ATLANTA -- Tom Glavine is one of the top stoics in all of baseball, so it should come as no surprise that he's not making a big deal about his start today.
The two-time Cy Young Award winner goes for a hallmark achievement when he takes the mound at Turner Field in his first chance at 200 career victories, but so far he's checking his nerves at the door.
"I don't know about (today)," Glavine said.
Glavine (12-5) collected No. 199 Tuesday in the Braves' 12-5 win over the Marlins, and a victory today would also push him past Greg Maddux for the team lead in wins.

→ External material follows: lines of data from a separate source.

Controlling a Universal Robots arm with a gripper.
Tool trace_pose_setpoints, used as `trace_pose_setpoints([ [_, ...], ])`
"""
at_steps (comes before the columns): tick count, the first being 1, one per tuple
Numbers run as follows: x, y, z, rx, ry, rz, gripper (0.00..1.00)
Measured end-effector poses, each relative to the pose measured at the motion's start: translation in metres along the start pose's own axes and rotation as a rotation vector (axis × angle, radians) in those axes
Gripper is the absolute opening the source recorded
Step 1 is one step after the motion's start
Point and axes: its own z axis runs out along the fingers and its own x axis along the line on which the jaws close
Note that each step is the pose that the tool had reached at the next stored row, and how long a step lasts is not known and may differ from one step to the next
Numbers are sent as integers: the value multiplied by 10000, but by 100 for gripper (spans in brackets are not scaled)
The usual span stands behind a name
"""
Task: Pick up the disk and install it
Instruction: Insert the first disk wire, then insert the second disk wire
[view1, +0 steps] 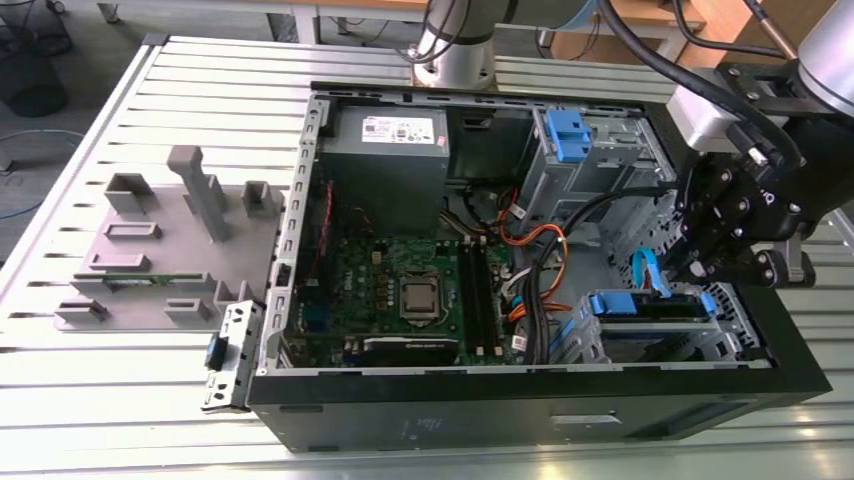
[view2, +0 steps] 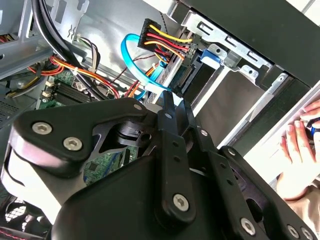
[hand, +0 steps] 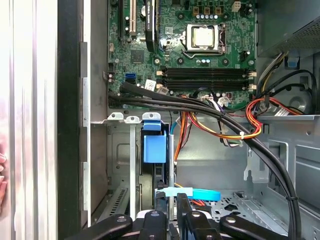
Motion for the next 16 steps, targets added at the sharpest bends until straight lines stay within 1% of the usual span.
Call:
trace_pose_setpoints([
  [3, 0, 0, -12, 0, 7, 0, 23],
  [8, 0, 0, -19, 0, 0, 0, 23],
  [16, 0, 0, -20, 0, 0, 0, 23],
])
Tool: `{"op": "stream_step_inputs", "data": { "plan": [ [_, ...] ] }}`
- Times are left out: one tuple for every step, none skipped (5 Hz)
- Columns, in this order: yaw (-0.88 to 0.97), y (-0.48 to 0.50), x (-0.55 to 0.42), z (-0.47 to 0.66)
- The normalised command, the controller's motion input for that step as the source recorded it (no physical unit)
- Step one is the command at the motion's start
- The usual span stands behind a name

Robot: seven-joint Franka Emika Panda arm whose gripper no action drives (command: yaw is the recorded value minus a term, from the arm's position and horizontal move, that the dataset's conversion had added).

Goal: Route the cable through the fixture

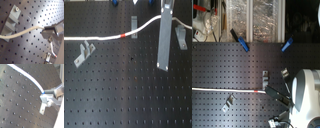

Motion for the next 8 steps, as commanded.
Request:
{"op": "stream_step_inputs", "data": {
  "plan": [
    [0.07, 0.094, 0.026, -0.69],
    [0.11, 0.317, 0.108, -0.36],
    [0.10, 0.116, 0.041, 0.00],
    [0.00, -0.001, 0.000, 0.03],
    [0.00, 0.025, 0.010, 0.19],
    [0.00, 0.032, 0.013, 0.00],
    [0.00, 0.000, 0.000, 0.05],
    [-0.17, 0.046, 0.089, 0.80]
  ]
}}
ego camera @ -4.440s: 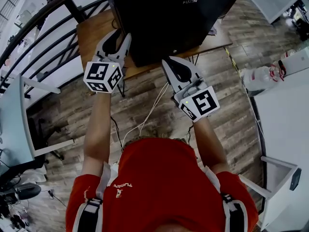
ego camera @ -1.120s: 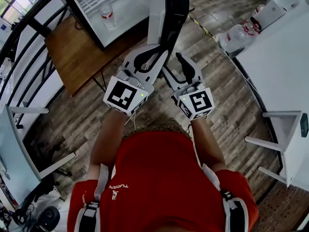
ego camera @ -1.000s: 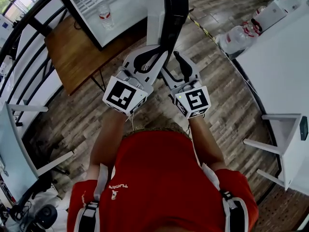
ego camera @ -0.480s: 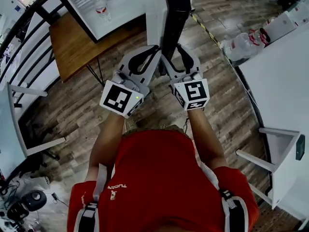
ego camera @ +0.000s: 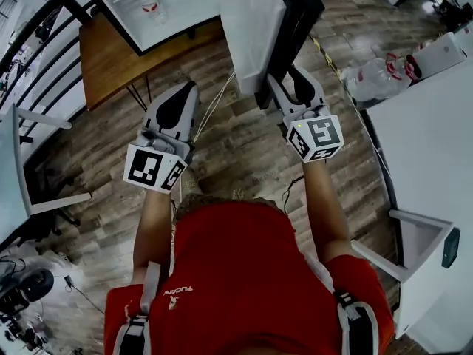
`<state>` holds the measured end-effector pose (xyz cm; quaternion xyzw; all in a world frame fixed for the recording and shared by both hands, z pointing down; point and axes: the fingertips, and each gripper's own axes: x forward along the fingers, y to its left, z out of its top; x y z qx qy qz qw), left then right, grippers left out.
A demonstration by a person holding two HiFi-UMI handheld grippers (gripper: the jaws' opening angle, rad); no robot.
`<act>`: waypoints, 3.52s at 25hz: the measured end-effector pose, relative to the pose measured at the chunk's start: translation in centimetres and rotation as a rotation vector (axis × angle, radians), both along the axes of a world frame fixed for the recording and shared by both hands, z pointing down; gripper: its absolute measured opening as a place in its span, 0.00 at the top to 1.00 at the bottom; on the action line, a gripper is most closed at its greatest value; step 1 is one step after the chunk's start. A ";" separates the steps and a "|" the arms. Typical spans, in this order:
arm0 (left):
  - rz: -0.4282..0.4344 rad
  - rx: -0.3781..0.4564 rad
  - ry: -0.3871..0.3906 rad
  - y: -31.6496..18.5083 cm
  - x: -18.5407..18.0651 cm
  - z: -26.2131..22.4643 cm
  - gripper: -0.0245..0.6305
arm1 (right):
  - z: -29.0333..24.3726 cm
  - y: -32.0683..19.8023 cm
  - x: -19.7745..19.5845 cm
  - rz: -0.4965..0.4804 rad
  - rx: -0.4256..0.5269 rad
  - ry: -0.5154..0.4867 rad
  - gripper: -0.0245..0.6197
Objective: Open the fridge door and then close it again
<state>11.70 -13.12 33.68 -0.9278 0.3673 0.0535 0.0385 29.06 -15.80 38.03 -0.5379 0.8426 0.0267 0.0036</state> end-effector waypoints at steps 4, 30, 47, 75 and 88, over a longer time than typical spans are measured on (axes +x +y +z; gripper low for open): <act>-0.087 -0.020 -0.004 0.2 -2.8 0.1 0.95 | 0.2 -0.5 2.6 -0.019 -0.015 -0.041 0.66; -0.227 -0.004 -0.048 -1.3 -14.2 -0.5 0.95 | 0.0 -1.4 5.9 -0.024 0.011 -0.061 0.67; -0.199 0.005 -0.036 -2.2 -16.0 0.2 0.95 | 0.0 -0.4 -3.7 -0.081 0.019 0.002 0.66; -0.142 0.006 -0.002 -5.4 -19.9 0.6 0.95 | -2.1 -7.0 -21.5 -0.274 0.071 0.040 0.60; -0.216 0.011 -0.013 -9.7 -19.3 0.6 0.95 | -2.8 -12.3 -24.2 -0.394 0.108 0.027 0.68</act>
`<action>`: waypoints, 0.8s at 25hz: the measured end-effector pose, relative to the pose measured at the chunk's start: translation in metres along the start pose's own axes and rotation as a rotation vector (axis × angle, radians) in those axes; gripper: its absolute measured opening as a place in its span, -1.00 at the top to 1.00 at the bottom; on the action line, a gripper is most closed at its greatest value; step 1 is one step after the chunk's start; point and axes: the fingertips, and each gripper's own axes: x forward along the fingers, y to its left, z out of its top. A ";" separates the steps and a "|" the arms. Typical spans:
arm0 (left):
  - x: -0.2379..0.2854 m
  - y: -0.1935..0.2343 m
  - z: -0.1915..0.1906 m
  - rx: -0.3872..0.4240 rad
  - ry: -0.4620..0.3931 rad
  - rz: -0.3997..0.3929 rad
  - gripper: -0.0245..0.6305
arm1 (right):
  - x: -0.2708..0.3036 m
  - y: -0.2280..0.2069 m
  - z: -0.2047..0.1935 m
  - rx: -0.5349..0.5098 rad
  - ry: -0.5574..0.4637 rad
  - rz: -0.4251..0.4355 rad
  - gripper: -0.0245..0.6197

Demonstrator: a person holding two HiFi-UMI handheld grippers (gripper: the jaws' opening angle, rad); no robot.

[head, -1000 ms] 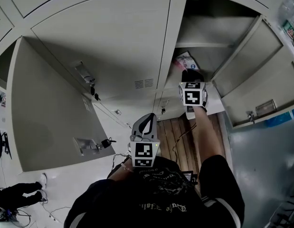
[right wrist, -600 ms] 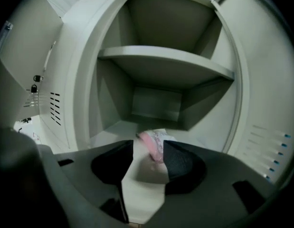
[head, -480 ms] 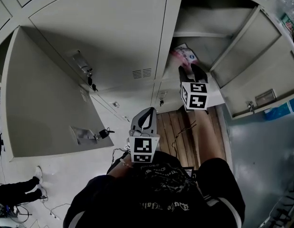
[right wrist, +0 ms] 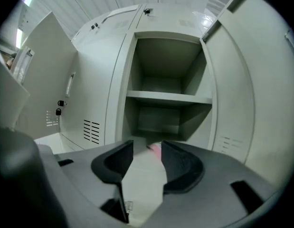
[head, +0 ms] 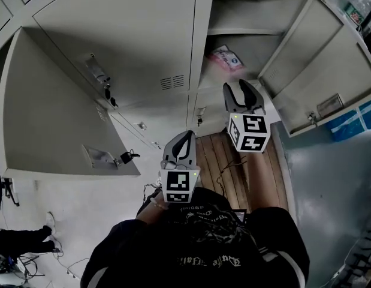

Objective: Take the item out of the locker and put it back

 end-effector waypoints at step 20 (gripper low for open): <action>-0.021 -0.029 0.005 0.010 -0.065 -0.035 0.90 | -0.121 0.019 -0.058 0.012 -0.004 -0.051 0.35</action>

"It's something I'm looking forward to," said Glavine. "I'll be proud of it when I accomplish it. It puts you in an elite group of players, but I'm trying not to think about it. It's one of those things you can think about after the season."
Looking to shore up an injury-ravaged bullpen, the Atlanta Braves inked a blast from their past Saturday.

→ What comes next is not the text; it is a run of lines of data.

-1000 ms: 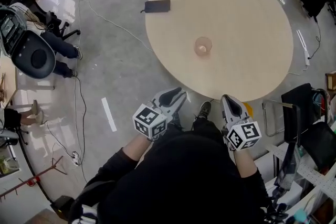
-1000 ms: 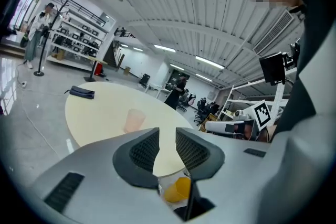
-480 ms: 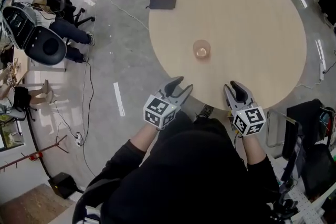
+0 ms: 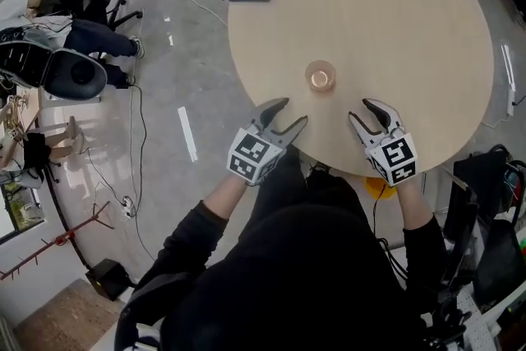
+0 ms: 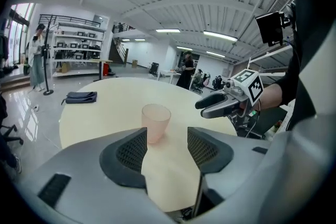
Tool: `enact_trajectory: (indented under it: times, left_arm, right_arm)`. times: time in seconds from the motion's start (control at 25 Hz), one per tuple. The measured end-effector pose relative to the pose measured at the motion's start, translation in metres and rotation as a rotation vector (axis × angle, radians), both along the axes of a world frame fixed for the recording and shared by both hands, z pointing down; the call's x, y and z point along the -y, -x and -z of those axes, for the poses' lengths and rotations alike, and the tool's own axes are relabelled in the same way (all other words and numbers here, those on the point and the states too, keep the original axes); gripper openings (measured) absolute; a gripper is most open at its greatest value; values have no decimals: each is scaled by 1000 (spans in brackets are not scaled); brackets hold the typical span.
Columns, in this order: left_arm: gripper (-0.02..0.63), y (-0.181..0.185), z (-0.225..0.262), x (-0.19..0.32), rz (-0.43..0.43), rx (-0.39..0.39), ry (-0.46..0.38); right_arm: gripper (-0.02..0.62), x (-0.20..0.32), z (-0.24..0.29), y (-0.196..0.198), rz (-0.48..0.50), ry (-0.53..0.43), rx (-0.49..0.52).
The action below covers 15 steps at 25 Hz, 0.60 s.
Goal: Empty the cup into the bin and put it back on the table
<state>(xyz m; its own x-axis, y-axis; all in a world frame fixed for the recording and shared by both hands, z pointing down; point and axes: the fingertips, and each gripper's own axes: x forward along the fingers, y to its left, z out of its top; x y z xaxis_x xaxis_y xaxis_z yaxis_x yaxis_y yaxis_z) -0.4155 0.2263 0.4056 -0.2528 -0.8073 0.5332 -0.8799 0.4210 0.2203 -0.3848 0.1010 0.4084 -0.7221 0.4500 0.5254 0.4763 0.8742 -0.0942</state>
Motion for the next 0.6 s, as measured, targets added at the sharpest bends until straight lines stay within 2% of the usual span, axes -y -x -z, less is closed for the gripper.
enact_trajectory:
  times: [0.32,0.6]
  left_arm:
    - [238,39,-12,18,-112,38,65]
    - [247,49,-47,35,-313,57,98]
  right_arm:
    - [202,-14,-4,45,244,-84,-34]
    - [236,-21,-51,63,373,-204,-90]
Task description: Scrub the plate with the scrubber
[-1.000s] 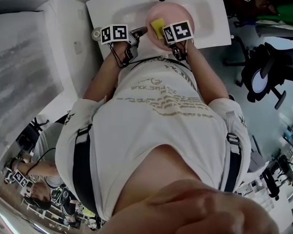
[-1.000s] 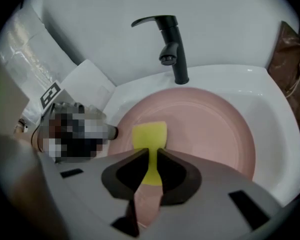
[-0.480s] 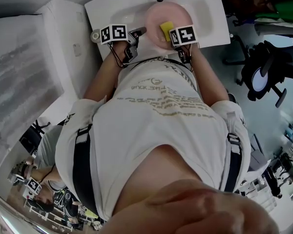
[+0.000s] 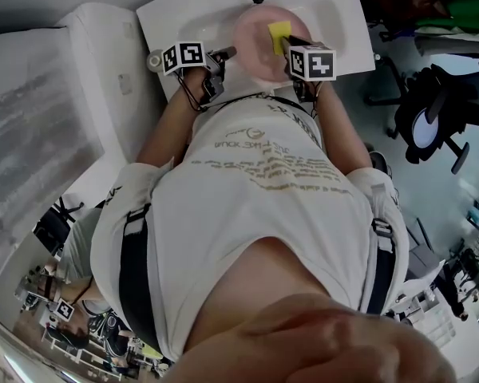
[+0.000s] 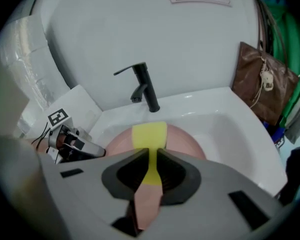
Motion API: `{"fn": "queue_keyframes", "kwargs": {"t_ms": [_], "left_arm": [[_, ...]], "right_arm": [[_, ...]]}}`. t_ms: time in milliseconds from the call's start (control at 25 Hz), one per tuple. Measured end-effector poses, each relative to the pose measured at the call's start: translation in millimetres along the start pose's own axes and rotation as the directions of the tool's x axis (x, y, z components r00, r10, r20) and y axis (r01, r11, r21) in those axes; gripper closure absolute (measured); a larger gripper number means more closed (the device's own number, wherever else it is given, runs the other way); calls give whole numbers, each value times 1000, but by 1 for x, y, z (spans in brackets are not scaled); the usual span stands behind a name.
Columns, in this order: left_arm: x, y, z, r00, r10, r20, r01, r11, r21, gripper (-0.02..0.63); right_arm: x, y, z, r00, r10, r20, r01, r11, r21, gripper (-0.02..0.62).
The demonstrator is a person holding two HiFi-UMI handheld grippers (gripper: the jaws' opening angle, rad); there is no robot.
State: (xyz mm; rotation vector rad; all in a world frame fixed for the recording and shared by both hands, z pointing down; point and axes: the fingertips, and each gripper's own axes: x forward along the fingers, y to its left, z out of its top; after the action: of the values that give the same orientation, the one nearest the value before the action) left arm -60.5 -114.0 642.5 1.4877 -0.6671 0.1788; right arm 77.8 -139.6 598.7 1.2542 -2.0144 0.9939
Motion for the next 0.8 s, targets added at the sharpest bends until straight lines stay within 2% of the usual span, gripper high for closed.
{"fn": "queue_keyframes", "kwargs": {"t_ms": [120,240,440,560,800], "left_arm": [[-1,9,-2,1000,9,3,-9,999,-54,566],[0,17,-2,1000,17,12,-16,994,-107,566],[1,26,-4,999,38,25,-33,981,-190,566],[1,35,-5,998,54,28,-46,970,-239,566],[4,48,-9,997,71,24,-60,948,-312,561]], "right_arm": [[-12,-2,14,995,-46,88,53,996,-69,538],[-24,1,26,984,-58,171,79,990,-118,540],[-51,1,43,943,-39,329,68,995,-78,541],[-57,-6,45,936,-48,349,66,997,-40,541],[-56,-11,37,943,-33,331,34,999,4,541]]}}
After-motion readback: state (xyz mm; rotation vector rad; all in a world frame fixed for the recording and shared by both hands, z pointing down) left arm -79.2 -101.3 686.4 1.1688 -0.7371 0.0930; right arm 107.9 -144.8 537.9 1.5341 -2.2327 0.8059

Right-handed relief pitcher Stan Belinda, who surrendered Francisco Cabrera's two-out, two-run single in Game 7 of the 1992 National League Championship Series, cleared release waivers Friday and was signed by Atlanta on Saturday morning.
"He's a veteran guy who knows his way around the bullpen," said Braves general manager John Schuerholz. "He's been in big-game situations but the main thing we liked was his experience."

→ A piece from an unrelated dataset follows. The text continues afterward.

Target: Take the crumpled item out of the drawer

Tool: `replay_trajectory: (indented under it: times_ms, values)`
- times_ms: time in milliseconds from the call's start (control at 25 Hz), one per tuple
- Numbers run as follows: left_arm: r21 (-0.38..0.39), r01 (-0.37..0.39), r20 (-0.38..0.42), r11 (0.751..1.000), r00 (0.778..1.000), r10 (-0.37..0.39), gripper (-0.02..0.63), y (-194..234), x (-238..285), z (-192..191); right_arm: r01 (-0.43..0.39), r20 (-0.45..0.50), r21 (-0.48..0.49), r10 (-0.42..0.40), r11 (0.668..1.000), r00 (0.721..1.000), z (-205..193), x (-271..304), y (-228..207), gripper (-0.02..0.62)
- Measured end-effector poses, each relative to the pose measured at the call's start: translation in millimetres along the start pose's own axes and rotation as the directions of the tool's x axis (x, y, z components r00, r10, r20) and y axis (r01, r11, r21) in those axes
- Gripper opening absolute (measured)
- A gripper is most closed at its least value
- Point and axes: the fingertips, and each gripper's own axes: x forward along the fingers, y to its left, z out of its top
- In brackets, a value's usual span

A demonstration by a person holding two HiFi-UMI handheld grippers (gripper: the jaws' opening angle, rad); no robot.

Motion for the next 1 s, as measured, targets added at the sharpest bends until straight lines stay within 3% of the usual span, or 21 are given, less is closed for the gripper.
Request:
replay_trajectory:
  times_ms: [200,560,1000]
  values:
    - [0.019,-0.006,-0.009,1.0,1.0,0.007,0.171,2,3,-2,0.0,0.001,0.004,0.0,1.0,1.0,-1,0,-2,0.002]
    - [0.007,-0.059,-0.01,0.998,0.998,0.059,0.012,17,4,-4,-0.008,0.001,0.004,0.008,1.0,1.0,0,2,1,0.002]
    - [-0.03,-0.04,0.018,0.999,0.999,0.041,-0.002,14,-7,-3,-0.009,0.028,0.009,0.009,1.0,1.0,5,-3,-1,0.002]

Belinda, 1-3 with a 7.07 ERA in 46 appearances with the Colorado Rockies, will be in uniform for today's game. The Braves cleared a roster spot for him by optioning rookie Jason Marquis to Class AAA Richmond. Marquis, who is 1-0 with a 4.28 ERA in 12 appearances. He pitched the ninth inning Saturday and allowed seven runs on seven hits in his last two outings.
Belinda has career record of 41-37 with a 4.06 ERA and 79 saves in 575 appearances.
Andy Ashby has made four starts since joining the Braves, and his effectiveness in the three that have counted has been outstanding.
Sporting a 3-0 record after Friday's rain-lengthened 5-2 win over the Astros, Ashby has a 0.78 ERA since the July 12 deal, and he credits working with Atlanta pitching coach Leo Mazzone for the difference in his pitching since he arrived.
"I was so caught up in being frustrated that I'd go out and throw between starts like I was pitching a game," said Ashby, who was 4-7 with an ERA over 5.00 at the time of the trade. "The main thing was to slow it down where I could be under control. The ball has started to do what it should be doing."
Mazzone noticed a difference between the arm angle Ashby employed while pitching with the San Diego Padres and the one he used this year while with the Phillies, and all it took was two side sessions to correct it.
"His arm was too low in Philadelphia," Mazzone said.
The change in mechanics has solidified the Atlanta rotation, which before the trade looked as shaky as at any time in the past 10 years.
John Rocker, whose season-long battle with his control has turned the closer's role into a crap shoot, appears to regaining the form of a year ago. Friday's three-strikeout performance against the Astros marked the first time since May 13 Rocker logged saves in back-to-back appearances, and Cox feels Rocker is nearing the point where it is no longer necessary to warm up someone behind him.
"We've always had to hold a guy back," said Cox.
Rocker, who at one point had issued 35 walks in 24 1/3 innings pitched, has gone four straight outings without one.
"I've felt all along he was going to do that," Mazzone said. "You could see by how he was going about his work that it was going to happen."